INSTRUCTIONS TO FOLLOW
Find the line containing "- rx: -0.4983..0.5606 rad" in the records below. Copy exactly that line and each one after it, ending at the line containing "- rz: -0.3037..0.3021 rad", and nothing more.

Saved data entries
* * * *

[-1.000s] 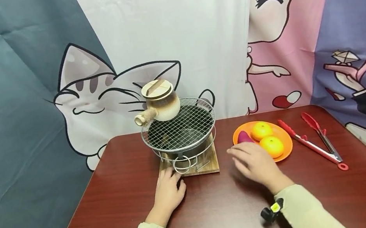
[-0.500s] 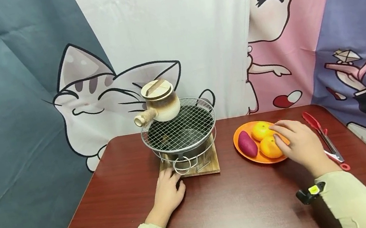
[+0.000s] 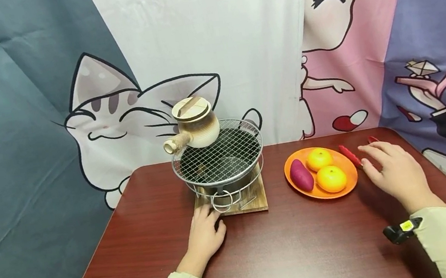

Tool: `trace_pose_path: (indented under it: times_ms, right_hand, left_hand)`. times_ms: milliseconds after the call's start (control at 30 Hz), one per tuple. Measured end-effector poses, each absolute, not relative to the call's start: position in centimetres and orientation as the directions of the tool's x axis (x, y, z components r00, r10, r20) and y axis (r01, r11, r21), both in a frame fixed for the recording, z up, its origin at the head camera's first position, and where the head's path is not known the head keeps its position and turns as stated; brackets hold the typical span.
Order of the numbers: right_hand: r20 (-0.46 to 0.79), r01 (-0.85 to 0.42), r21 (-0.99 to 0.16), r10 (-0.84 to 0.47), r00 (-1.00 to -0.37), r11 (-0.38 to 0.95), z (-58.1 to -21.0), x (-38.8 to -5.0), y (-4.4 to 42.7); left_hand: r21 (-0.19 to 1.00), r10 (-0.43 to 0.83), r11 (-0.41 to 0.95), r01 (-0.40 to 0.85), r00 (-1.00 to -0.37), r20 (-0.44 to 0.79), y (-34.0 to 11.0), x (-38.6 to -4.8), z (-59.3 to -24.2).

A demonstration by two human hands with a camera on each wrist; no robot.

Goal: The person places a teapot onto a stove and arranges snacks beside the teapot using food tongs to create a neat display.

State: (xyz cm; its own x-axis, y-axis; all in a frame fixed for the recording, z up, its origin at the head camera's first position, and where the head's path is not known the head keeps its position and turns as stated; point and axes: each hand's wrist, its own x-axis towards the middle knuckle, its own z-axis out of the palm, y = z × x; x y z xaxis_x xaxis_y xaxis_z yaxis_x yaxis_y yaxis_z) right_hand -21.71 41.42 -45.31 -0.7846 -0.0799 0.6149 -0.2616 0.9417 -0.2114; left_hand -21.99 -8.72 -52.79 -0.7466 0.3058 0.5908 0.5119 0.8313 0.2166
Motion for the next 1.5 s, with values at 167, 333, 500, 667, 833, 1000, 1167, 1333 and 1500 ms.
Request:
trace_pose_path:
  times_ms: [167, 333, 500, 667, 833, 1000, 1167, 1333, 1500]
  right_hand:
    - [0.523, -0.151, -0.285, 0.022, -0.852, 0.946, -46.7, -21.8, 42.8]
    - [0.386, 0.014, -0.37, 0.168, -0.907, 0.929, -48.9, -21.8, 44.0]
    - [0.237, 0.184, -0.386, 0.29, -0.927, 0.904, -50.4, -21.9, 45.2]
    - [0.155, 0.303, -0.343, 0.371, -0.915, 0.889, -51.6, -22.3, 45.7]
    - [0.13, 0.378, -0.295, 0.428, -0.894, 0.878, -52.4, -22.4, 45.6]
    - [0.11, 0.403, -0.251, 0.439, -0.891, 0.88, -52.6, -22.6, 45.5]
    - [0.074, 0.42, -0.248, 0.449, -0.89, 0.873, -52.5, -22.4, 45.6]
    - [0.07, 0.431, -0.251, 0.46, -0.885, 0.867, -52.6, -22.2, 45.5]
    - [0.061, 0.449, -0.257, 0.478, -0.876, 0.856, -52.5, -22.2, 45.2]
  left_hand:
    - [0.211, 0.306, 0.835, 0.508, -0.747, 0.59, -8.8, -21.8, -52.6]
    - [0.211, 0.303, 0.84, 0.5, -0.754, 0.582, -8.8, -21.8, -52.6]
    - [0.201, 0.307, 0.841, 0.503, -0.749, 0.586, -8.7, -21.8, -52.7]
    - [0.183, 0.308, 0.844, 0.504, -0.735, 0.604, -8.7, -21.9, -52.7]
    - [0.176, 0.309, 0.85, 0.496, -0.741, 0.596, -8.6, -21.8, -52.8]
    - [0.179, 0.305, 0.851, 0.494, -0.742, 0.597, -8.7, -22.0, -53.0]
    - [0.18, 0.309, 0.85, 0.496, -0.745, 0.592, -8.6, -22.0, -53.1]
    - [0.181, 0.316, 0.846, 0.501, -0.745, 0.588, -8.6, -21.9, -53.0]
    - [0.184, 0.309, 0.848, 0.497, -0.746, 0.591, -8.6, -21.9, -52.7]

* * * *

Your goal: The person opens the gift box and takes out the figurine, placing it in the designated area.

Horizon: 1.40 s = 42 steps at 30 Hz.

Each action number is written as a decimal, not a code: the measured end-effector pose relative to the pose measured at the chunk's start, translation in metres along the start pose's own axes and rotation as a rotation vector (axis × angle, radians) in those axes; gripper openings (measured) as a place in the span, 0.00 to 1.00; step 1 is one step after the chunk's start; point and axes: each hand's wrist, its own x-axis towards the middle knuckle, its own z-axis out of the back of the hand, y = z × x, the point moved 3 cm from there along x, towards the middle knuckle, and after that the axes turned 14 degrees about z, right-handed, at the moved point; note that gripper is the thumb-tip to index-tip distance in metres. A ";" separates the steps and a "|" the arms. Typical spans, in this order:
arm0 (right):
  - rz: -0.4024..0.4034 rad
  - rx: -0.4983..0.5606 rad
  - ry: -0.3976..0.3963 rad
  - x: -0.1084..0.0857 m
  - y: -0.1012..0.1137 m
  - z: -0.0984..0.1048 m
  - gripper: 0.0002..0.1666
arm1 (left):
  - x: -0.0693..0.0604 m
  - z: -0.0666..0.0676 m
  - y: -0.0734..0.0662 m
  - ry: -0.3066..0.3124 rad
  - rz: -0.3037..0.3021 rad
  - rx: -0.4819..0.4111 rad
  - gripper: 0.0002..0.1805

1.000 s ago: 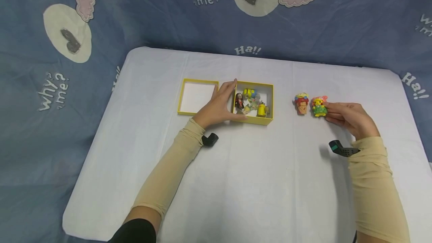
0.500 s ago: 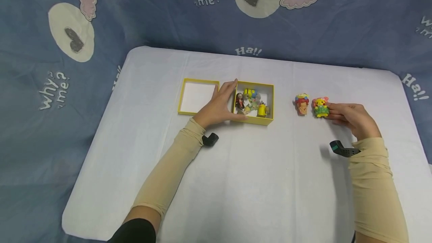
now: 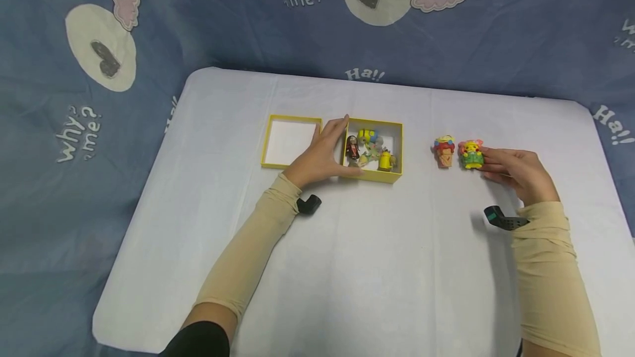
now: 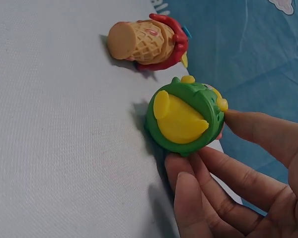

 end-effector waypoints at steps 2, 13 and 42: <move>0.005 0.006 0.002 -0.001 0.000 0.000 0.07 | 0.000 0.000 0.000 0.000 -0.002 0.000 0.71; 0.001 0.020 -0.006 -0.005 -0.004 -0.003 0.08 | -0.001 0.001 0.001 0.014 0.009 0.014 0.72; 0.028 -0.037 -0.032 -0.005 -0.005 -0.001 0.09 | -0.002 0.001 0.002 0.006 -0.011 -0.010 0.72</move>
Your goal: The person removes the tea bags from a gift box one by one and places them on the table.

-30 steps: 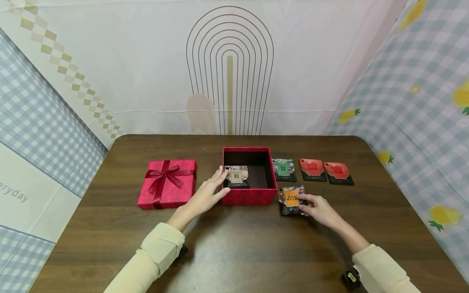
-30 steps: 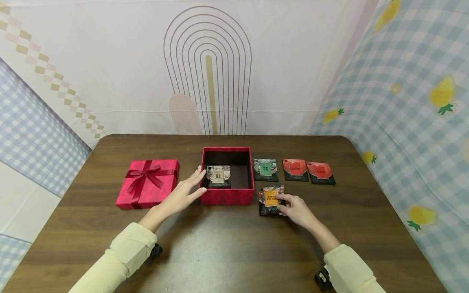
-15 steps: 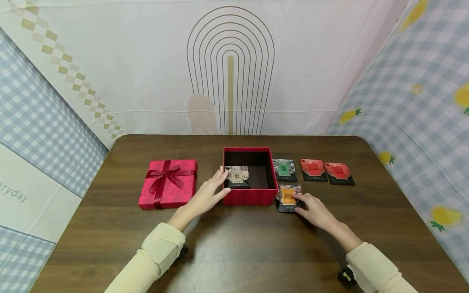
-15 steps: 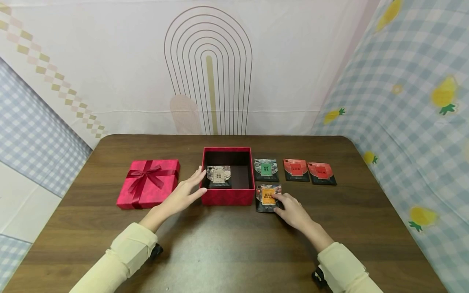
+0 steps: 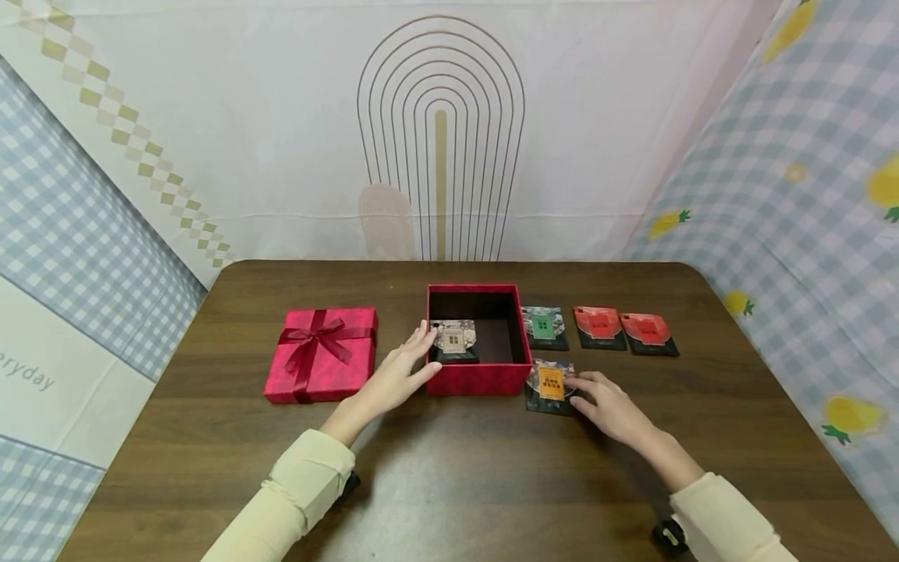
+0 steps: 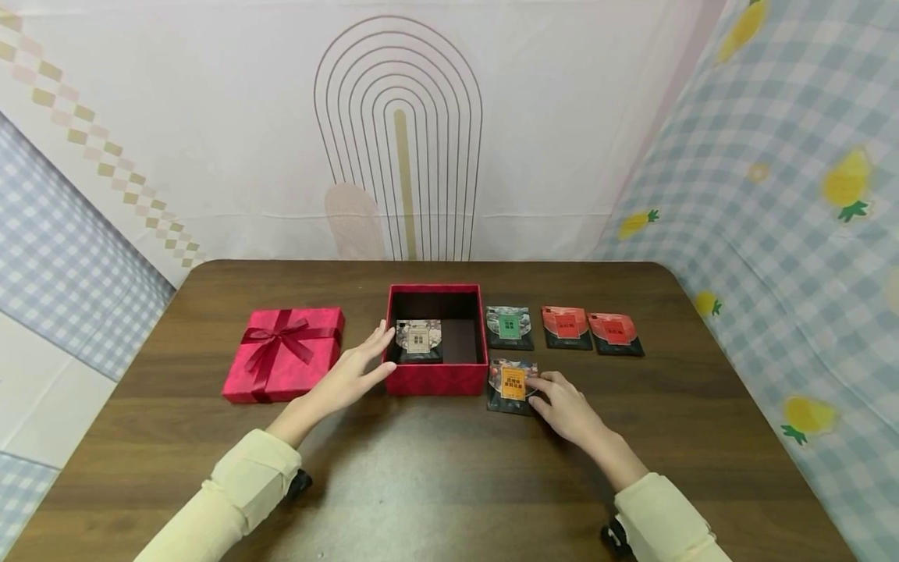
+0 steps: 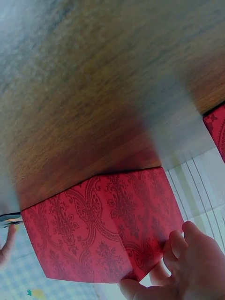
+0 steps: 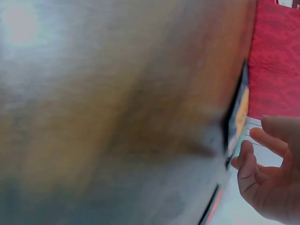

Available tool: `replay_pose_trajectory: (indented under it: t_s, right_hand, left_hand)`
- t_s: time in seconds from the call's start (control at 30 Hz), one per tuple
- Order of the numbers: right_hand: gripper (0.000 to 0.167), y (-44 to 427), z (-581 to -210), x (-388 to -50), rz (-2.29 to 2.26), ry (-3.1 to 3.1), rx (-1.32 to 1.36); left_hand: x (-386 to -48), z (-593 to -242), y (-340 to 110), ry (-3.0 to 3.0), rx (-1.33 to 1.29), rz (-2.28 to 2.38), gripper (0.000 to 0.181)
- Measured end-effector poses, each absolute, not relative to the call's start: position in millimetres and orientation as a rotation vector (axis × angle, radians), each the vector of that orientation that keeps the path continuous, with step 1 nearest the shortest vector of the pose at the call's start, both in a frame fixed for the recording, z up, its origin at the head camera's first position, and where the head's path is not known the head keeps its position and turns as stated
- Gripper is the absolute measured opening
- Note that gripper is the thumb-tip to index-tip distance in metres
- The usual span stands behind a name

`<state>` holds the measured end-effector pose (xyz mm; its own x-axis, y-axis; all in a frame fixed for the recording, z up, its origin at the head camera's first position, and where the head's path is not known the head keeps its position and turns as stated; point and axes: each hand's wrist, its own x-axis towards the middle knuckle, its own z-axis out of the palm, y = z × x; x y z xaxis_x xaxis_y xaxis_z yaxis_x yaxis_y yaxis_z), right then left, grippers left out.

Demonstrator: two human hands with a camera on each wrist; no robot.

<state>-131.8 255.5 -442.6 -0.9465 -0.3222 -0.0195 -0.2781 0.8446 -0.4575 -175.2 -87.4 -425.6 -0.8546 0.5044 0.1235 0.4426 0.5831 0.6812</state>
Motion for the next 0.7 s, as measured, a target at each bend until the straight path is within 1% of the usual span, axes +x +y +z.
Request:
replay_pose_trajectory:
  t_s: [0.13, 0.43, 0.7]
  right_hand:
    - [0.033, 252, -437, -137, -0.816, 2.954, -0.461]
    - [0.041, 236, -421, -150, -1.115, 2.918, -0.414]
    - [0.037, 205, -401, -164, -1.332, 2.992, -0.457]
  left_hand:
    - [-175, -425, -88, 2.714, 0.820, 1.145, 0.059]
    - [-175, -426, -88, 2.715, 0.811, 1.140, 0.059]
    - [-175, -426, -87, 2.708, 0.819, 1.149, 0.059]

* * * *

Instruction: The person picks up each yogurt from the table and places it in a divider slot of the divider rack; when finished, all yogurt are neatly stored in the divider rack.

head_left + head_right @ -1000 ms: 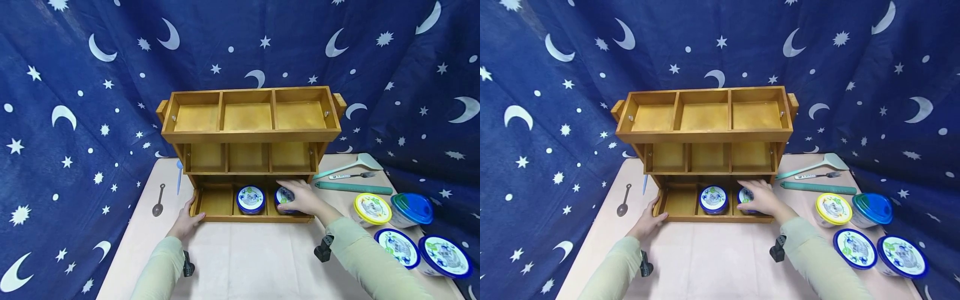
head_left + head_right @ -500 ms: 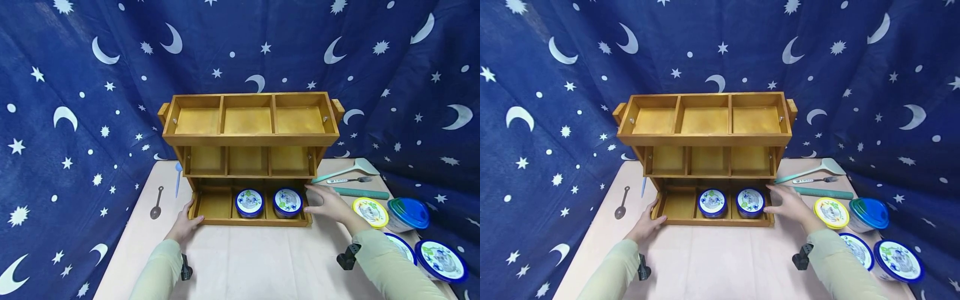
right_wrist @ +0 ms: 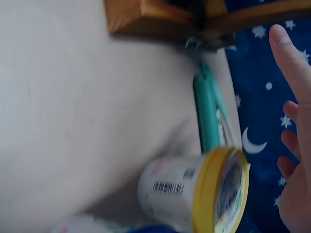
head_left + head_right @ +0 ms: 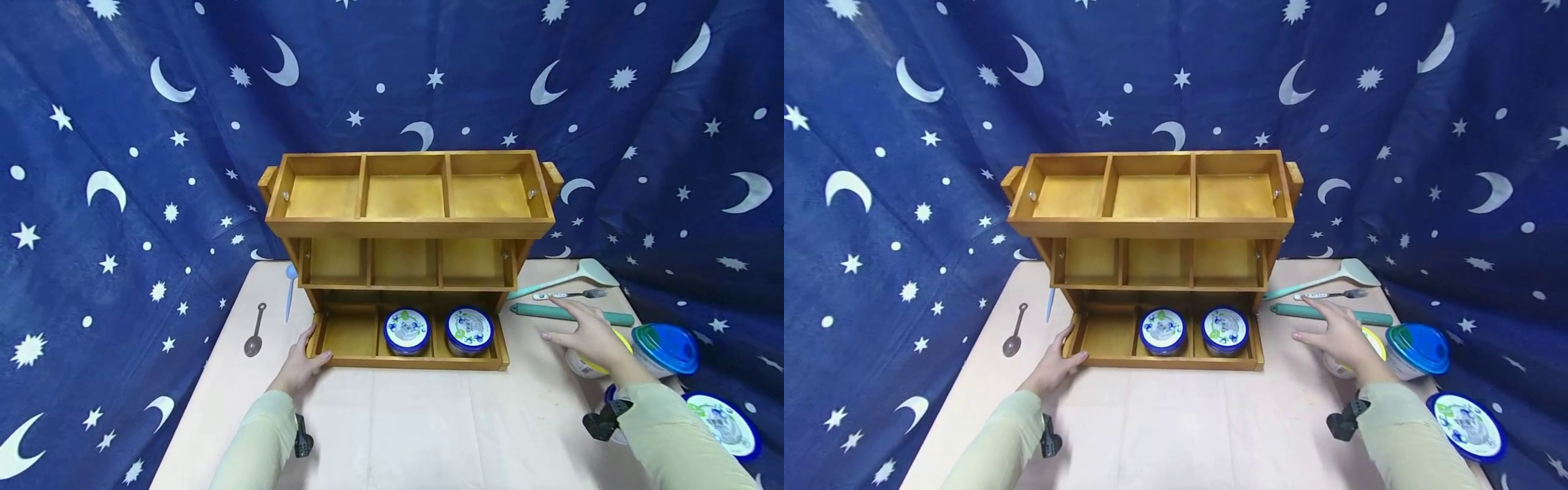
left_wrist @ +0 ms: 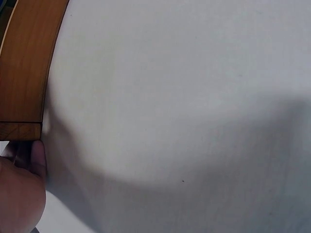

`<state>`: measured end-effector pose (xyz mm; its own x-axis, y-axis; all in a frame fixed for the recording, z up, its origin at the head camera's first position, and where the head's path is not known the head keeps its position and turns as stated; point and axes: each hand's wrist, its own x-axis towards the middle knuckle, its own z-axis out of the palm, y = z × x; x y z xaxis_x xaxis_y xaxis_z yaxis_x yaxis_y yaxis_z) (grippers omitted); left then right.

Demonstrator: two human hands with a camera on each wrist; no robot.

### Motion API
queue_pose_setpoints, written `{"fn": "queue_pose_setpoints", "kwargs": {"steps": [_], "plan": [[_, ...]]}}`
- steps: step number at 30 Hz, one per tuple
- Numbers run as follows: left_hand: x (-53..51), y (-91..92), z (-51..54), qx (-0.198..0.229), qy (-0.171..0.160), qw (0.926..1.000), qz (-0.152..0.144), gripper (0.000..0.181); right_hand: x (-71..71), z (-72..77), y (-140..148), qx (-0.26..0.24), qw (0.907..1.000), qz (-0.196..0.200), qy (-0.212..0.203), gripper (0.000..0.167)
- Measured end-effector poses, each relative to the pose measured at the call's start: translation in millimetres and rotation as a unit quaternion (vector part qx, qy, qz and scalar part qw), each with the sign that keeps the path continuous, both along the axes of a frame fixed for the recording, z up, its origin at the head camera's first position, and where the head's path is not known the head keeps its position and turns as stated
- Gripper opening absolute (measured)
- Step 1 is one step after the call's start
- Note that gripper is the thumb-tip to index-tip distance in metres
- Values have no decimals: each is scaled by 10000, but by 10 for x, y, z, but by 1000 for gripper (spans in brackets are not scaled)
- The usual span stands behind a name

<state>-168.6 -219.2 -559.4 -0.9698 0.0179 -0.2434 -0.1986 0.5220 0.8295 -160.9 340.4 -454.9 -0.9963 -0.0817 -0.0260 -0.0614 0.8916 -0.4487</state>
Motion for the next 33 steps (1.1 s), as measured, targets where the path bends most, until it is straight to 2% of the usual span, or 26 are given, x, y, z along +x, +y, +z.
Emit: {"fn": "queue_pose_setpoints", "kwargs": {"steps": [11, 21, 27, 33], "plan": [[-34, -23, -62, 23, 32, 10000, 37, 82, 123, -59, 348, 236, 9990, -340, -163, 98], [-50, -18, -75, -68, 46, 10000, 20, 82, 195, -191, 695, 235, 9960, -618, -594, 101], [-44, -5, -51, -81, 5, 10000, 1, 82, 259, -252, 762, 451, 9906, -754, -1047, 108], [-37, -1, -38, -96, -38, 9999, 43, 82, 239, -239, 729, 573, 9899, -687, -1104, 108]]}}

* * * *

SOLUTION
  - rx: -0.4983..0.5606 rad
  - ry: -0.3976..0.3963 rad
  - x: -0.1084..0.0857 m
  - y: -0.1012..0.1137 m
  - z: -0.0984..0.1048 m
  - gripper: 0.0002..0.1666
arm1 (left):
  - x: -0.0693..0.0604 m
  - z: -0.0666..0.0676 m
  - y: -0.0734..0.0662 m
  - ry: -0.3066..0.3124 rad
  - rz: -0.3037..0.3021 rad

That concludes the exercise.